Goal of the exercise:
Print out the entries exactly, and include each one.

Given records:

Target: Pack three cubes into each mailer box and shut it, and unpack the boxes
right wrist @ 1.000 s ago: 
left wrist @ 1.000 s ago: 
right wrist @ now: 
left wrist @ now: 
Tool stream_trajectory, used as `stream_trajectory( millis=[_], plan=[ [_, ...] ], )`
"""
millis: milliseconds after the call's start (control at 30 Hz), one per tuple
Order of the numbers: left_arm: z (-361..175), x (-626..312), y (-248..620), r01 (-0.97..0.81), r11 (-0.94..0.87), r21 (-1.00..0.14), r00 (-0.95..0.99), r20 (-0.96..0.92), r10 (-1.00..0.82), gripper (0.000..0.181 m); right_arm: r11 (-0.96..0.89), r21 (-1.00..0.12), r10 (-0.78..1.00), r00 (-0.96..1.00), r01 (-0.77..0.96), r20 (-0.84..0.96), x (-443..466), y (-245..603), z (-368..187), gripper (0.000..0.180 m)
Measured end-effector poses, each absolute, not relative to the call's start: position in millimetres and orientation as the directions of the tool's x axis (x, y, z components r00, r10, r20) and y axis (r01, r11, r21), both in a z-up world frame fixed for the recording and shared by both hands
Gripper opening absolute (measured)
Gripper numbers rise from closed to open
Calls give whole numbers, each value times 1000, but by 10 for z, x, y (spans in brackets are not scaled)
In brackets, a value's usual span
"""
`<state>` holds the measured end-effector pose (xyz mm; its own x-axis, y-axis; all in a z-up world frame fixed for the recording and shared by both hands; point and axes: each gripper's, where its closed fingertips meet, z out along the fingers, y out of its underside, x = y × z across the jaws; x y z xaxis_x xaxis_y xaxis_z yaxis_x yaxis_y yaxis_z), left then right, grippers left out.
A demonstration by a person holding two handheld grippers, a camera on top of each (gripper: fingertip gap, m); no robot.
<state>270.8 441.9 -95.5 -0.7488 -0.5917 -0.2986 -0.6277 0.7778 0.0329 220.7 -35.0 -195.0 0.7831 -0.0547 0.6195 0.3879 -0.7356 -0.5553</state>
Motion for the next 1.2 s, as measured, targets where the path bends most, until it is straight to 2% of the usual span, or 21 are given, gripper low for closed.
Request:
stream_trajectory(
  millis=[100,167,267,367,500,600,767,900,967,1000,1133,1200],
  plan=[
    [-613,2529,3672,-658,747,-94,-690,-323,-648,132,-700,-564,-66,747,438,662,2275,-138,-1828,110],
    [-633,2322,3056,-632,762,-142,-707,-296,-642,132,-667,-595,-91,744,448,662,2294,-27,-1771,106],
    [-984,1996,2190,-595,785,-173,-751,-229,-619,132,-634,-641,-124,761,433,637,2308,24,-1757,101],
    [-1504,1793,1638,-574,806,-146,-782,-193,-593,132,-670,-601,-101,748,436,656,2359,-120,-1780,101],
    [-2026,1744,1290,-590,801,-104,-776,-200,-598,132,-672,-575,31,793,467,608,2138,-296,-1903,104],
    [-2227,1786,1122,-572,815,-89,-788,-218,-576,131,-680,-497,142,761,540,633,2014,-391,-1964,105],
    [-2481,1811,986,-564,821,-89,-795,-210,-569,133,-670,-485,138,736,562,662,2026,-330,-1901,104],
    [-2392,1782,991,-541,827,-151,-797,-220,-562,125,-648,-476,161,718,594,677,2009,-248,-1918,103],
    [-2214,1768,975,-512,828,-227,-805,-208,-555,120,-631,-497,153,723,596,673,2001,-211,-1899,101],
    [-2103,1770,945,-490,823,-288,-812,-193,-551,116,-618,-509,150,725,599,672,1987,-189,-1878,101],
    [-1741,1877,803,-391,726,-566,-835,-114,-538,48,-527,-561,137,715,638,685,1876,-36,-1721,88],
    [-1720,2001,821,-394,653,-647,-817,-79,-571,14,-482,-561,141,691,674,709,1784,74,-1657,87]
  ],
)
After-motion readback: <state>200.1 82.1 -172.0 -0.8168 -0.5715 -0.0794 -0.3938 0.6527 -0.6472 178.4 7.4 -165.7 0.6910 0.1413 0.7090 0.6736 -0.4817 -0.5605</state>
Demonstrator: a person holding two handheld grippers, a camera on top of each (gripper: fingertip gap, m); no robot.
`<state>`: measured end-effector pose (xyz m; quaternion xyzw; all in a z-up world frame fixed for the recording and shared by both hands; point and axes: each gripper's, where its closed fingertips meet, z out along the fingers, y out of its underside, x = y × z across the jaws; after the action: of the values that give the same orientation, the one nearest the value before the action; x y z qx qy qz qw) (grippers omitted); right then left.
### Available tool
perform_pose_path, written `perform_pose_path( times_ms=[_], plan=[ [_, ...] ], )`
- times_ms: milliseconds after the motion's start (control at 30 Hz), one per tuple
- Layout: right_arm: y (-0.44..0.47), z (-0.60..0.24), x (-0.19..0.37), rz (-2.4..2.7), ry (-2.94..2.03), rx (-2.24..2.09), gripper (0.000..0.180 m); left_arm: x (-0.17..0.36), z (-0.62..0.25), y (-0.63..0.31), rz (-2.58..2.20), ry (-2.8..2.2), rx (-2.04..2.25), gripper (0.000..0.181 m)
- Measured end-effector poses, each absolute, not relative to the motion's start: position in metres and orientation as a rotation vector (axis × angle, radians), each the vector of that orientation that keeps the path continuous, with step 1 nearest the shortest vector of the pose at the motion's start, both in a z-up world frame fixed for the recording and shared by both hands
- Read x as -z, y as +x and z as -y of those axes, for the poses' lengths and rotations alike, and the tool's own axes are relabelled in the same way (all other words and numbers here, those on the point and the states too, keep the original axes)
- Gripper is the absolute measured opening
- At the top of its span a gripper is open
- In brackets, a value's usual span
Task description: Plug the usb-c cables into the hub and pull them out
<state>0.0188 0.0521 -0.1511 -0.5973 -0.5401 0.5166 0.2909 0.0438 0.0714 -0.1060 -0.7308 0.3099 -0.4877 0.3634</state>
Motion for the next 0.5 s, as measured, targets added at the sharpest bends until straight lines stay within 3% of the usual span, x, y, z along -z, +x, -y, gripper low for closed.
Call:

Task response:
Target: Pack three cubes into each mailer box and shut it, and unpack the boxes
right wrist @ 1.000 s ago: 
left wrist @ 1.000 s ago: 
right wrist @ now: 
left wrist @ now: 
Tool stream_trajectory, used as `stream_trajectory( millis=[_], plan=[ [_, ...] ], )`
"""
millis: milliseconds after the call's start (control at 30 Hz), one per tuple
Order of the numbers: left_arm: z (-361..175), x (-626..312), y (-248..620), r01 (-0.97..0.81), r11 (-0.94..0.87), r21 (-1.00..0.14), r00 (-0.95..0.99), r20 (-0.96..0.92), r10 (-1.00..0.82), gripper (0.000..0.181 m); right_arm: r11 (-0.96..0.89), r21 (-1.00..0.12), r10 (-0.78..1.00), r00 (-0.96..1.00), r01 (-0.77..0.96), r20 (-0.84..0.96), x (-443..466), y (-245..603), z (-368..187), gripper (0.000..0.180 m)
Measured end-effector poses, each absolute, not relative to the call's start: position in millimetres and orientation as the directions of the tool's x axis (x, y, z components r00, r10, r20) and y axis (r01, r11, r21), both in a z-up world frame fixed for the recording and shared by both hands
Gripper opening absolute (measured)
Gripper numbers rise from closed to open
Calls give whole numbers, each value times 1000, but by 10 for z, x, y (spans in brackets are not scaled)
In brackets, a value's usual span
"""
`<state>` holds the measured end-effector pose (xyz mm; its own x-axis, y-axis; all in a z-up world frame fixed for the recording and shared by both hands; point and axes: each gripper's, where its closed fingertips meet, z out along the fingers, y out of its underside, x = y × z across the jaws; x y z xaxis_x xaxis_y xaxis_z yaxis_x yaxis_y yaxis_z), left then right, grippers left out.
A demonstration by a person holding two handheld grippers, a camera on top of each (gripper: fingertip gap, m); no robot.
<state>270.8 441.9 -95.5 -0.7488 -0.5917 -0.2986 -0.6277 0.7778 0.0329 220.7 -35.0 -195.0 0.7831 -0.0547 0.6195 0.3879 -0.7356 -0.5553</state>
Motion for the next 1.2 s, as measured, targets where the path bends most, until it is straight to 2% of the usual span, or 21 are given, gripper low for closed.
Request:
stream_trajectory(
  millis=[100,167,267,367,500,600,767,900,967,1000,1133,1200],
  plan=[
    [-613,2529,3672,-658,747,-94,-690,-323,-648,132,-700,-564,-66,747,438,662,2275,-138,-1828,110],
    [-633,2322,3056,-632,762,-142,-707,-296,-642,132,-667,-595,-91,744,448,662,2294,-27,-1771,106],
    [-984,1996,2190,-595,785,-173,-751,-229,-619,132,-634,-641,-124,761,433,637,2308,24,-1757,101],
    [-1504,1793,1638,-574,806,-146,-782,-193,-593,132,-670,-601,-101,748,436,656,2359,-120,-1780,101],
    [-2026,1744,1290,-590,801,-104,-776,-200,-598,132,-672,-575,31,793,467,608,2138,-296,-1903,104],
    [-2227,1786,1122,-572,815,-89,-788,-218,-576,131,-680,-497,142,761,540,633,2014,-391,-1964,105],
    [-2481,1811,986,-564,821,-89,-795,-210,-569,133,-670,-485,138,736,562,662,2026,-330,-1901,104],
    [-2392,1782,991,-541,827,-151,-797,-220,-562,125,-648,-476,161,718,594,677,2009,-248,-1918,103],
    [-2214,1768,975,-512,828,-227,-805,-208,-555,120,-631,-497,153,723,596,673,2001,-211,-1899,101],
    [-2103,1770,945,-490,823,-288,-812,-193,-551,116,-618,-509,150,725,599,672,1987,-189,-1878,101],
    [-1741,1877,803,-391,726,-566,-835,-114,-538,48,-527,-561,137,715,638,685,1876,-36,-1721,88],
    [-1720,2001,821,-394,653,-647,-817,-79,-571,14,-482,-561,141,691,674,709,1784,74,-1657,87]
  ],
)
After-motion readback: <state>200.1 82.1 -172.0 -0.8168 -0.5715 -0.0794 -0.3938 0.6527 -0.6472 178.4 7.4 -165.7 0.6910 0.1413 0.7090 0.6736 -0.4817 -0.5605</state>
Demonstrator: a person holding two handheld grippers, a camera on top of each (gripper: fingertip gap, m); no robot.
`<state>`: measured end-effector pose (xyz m; quaternion xyzw; all in a z-up world frame fixed for the recording and shared by both hands; point and axes: each gripper's, where its closed fingertips meet, z out along the fingers, y out of its underside, x = y × z across the jaws; after the action: of the values that give the same orientation, the one nearest the value before the action; x y z qx qy qz qw) (grippers omitted); right then left.
### Available tool
perform_pose_path, written `perform_pose_path( times_ms=[_], plan=[ [_, ...] ], )`
- times_ms: milliseconds after the motion's start (control at 30 Hz), one per tuple
- Layout: right_arm: y (-0.44..0.47), z (-0.60..0.24), x (-0.19..0.37), rz (-2.4..2.7), ry (-2.94..2.03), rx (-2.24..2.09), gripper (0.000..0.180 m); left_arm: x (-0.17..0.36), z (-0.62..0.25), y (-0.63..0.31), rz (-2.58..2.20), ry (-2.8..2.2), rx (-2.04..2.25), gripper (0.000..0.181 m)
- Measured end-effector poses, each absolute, not relative to the motion's start: position in metres and orientation as a rotation vector (axis × angle, radians), each the vector of that orientation that keeps the path continuous, with step 1 nearest the shortest vector of the pose at the motion's start, both in a z-up world frame fixed for the recording and shared by both hands
- Read x as -z, y as +x and z as -y of those axes, for the poses' lengths and rotations alike, and the tool's own axes are relabelled in the same way (all other words and numbers here, those on the point and the states too, keep the original axes)
- Gripper is the absolute measured opening
- At the top of its span a gripper is open
- In brackets, a value's usual span
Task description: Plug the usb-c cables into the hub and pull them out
<state>0.0188 0.0521 -0.1511 -0.5973 -0.5401 0.5166 0.2909 0.0438 0.0714 -0.1060 -0.7308 0.3099 -0.4877 0.3634</state>
Motion for the next 0.5 s, as measured, targets added at the sharpest bends until straight lines stay within 3% of the usual span, x, y, z along -z, +x, -y, gripper low for closed.
Call:

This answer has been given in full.